Plush bathrobes and slippers, deluxe toiletries, a fully-stocked snack bar, a safe for your valuables (who, pray tell, travels with valuables?), huge bathroom with soaking tub, separate shower, separate toilet room, amazing linens on the bed. Wow.
And there was an iPad on the desk. Hmmm. An iPad. As it turns out, iPads were introduced by Apple in 2010, and The Plaza was the first hotel in the world to install these iPads in their guest rooms. With this iPad, guests can control the lights or the room temperature, order room service, request ice, a newspaper or a shoeshine from the butler, find out information about the area, and on and on. Another wow.
When the hotel first opened, it had 805 rooms. But, in 2008, it was renovated and now houses 282 guest rooms and suites, 152 condos, and an underground mall with retail shops and a fabulous food hall with specialities of many kinds. We loved strolling through, eyeing the various options for a casual dinner. We decided on crepes, made to order right in front of us.
Breakfast and Afternoon Tea in the Palm Court were both fabulous. Wonderful food. Impeccable service.
When I looked out our windows, I noticed several rooms on other floors with Christmas trees in them. I learned later that “for a small fee” you could order a fully-decorated Christmas tree to be in your room upon your arrival. Triple wow.
If you want to have the iconic NYC experience, it would be hard to beat the location of Central Park South at 5th Avenue and Grand Army Plaza. Just cross the street and you can enter Central Park, a wonderful place for a stroll or jog. Three blocks away you’ll find Time Warner Center at Columbus Circle. It’s an upscale shopping mall with a Whole Foods on the bottom floor, great for picking up a quick, inexpensive lunch. By the way, Columbus Circle is the location for one of the best outdoor holiday markets in New York City, most of them open from Thanksgiving weekend until Christmas Eve. A very convenient subway station is also located at Columbus Circle.
But, speaking of upscale, step outside the door and you’re practically at the entrance to Bergdorf-Goodman, then cross the street and make your way down 5th Avenue, probably the most recognizable retail hub in the world. Take your pick of Gucci, Cartier, Louis Vuitton, Saks Fifth Avenue or Tiffany’s, to name a few. By continuing only a few blocks, you’ll reach Rockefeller Center with all of its attractions, including the newly-opened F.A.O. Schwartz Toy Store. Radio City Music Hall is within sight of the toy store.
For a visit to NYC at Christmastime, it would be hard to find a better location. But, actually, with the subway so near, you can reach pretty much anywhere from The Plaza.
THE INFLUENCE OF “ELOISE”
The children’s book Eloise at the Plaza by Kay Thompson was published in 1955. It tells the story of a very rich, but also very mischievous little girl who actually LIVES at the Plaza, is well-known to the staff, and who causes all kinds of “situations.”

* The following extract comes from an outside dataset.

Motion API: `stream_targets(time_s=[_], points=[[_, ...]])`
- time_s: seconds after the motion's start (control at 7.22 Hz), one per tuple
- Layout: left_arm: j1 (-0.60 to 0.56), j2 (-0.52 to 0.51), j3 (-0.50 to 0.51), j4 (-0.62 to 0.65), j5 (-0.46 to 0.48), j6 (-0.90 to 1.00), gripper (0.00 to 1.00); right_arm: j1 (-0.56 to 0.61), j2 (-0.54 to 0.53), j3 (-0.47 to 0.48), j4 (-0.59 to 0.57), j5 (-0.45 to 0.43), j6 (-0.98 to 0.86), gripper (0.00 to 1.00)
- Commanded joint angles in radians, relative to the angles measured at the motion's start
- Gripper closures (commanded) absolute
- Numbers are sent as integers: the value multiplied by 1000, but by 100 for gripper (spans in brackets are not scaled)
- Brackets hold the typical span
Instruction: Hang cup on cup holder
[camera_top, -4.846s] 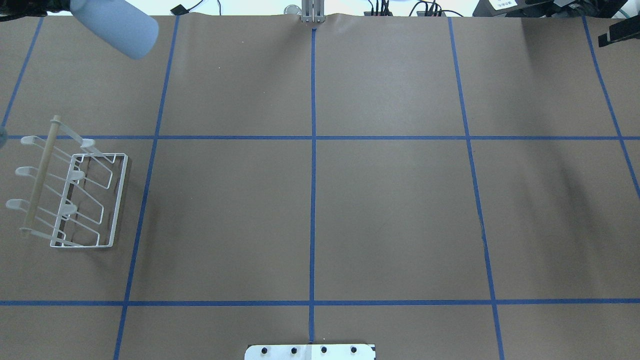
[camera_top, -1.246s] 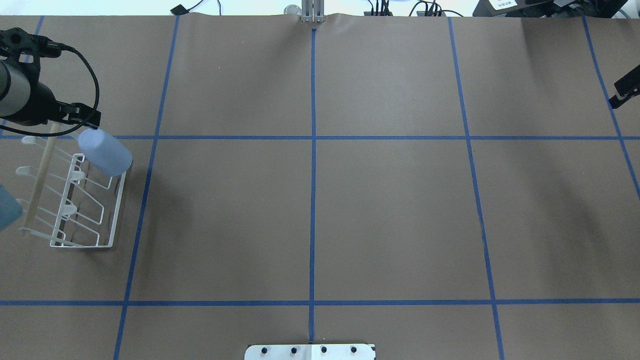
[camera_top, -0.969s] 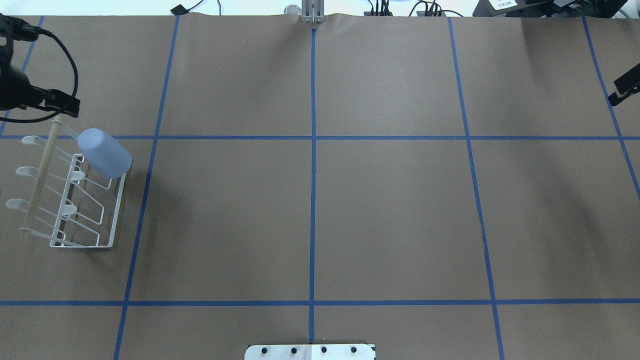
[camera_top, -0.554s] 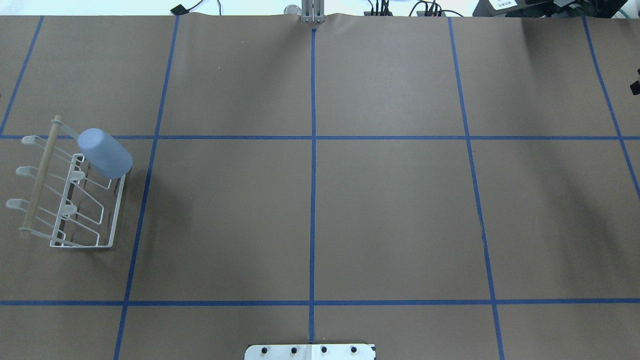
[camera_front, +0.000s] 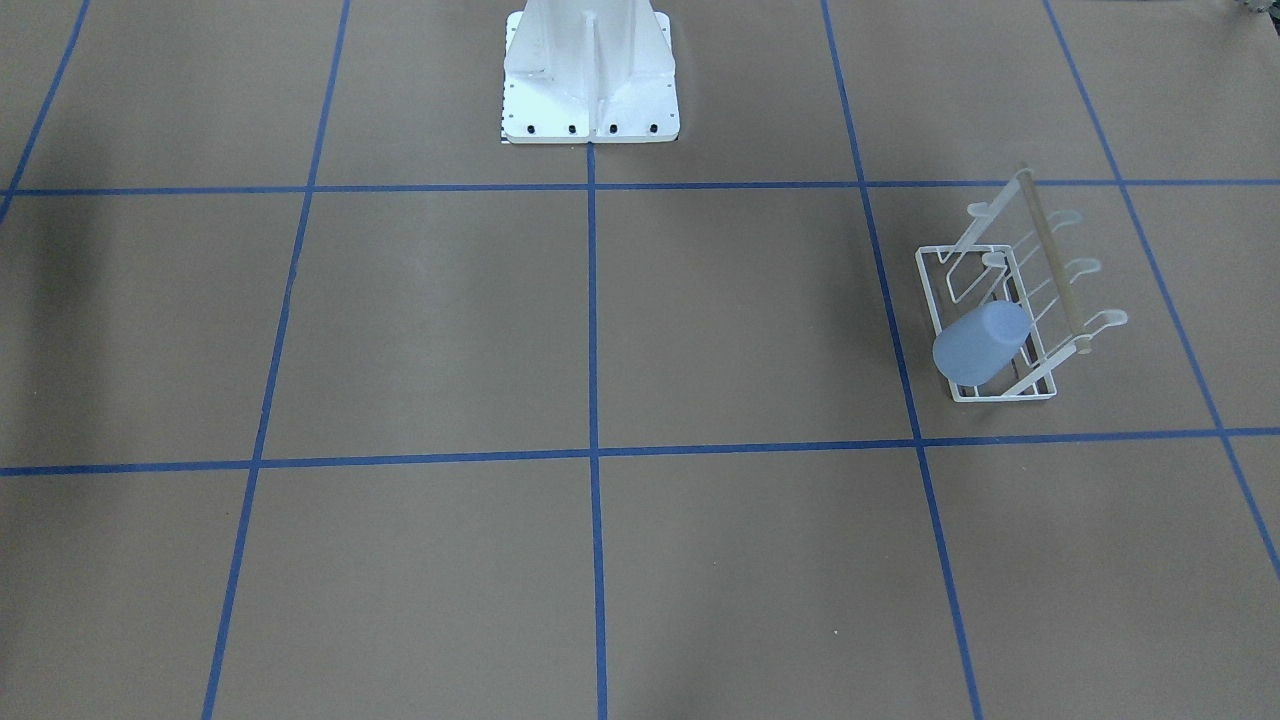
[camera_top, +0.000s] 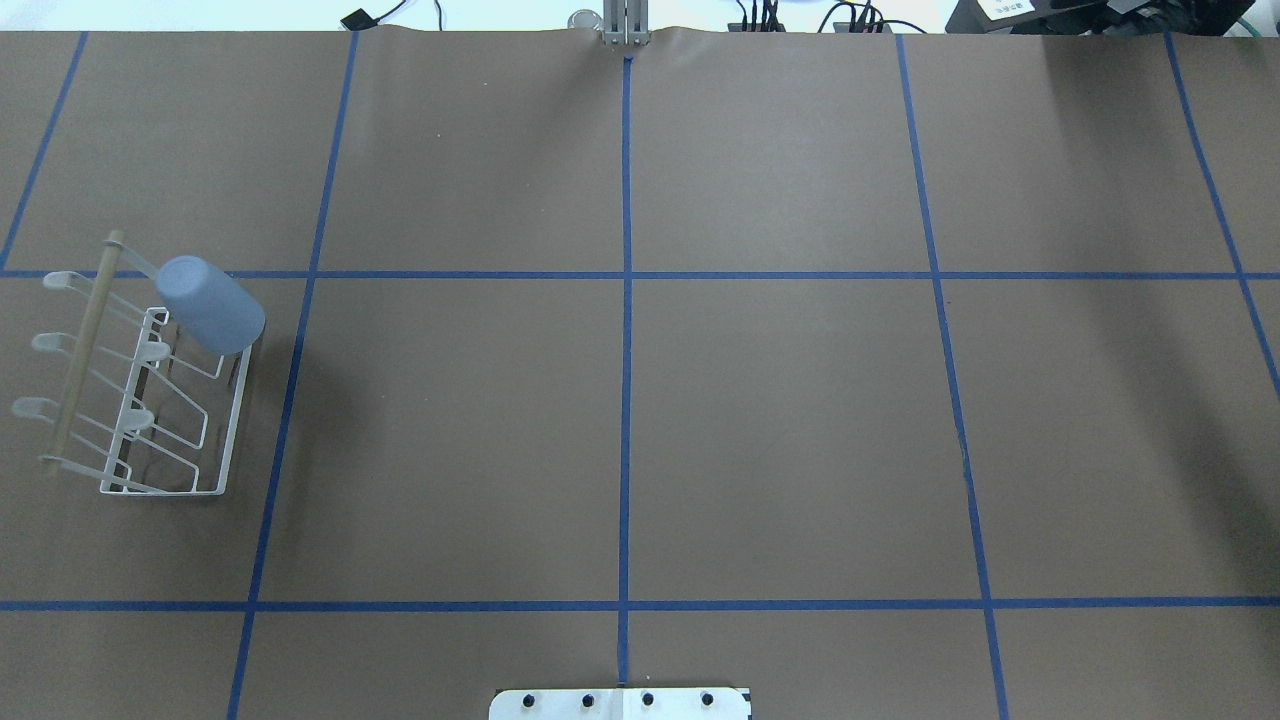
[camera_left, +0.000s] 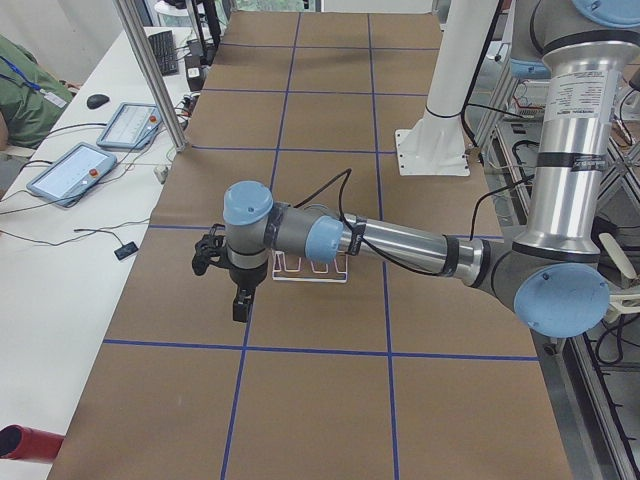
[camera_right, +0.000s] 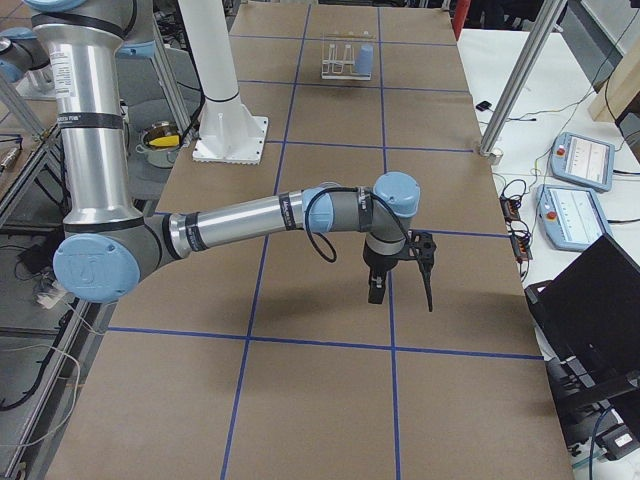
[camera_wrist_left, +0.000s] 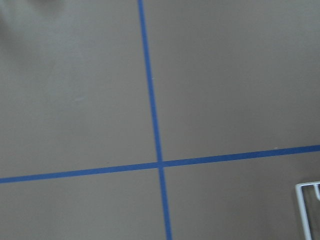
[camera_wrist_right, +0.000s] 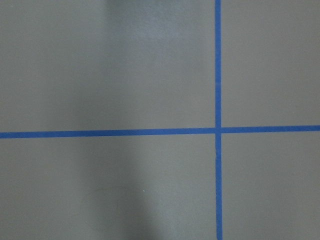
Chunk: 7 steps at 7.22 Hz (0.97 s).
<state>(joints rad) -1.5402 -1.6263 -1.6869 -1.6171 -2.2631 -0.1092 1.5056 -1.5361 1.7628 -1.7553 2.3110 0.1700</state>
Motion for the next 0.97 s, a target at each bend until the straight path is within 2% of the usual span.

Many Eloise-themed souvenirs, clothes and decor items have sprung from the book, and there is a popular store in the underground mall which sells this merchandise.
The very popular Afternoon Tea at the Plaza includes a menu specifically for little girls. In fact, there is a full schedule of activities wrapped around the character of Eloise that girls and their mothers can enjoy year-round. See the link here. There is even an Eloise Suite which can be reserved for an overnight stay. Be sure you like pink. A lot of pink. In a few months, we will welcome our EIGHTH granddaughter into the family. Wouldn’t it be fun to take them all to NYC for a tea party? . . . . If I didn’t have to PAY for it. 🙂
It’s not cheap, but I’m so glad we got to stay there for a couple of nights. To me, it was definitely worth the splurge, and I would eagerly anticipate a return visit — once I get more items marked off my Bucket List.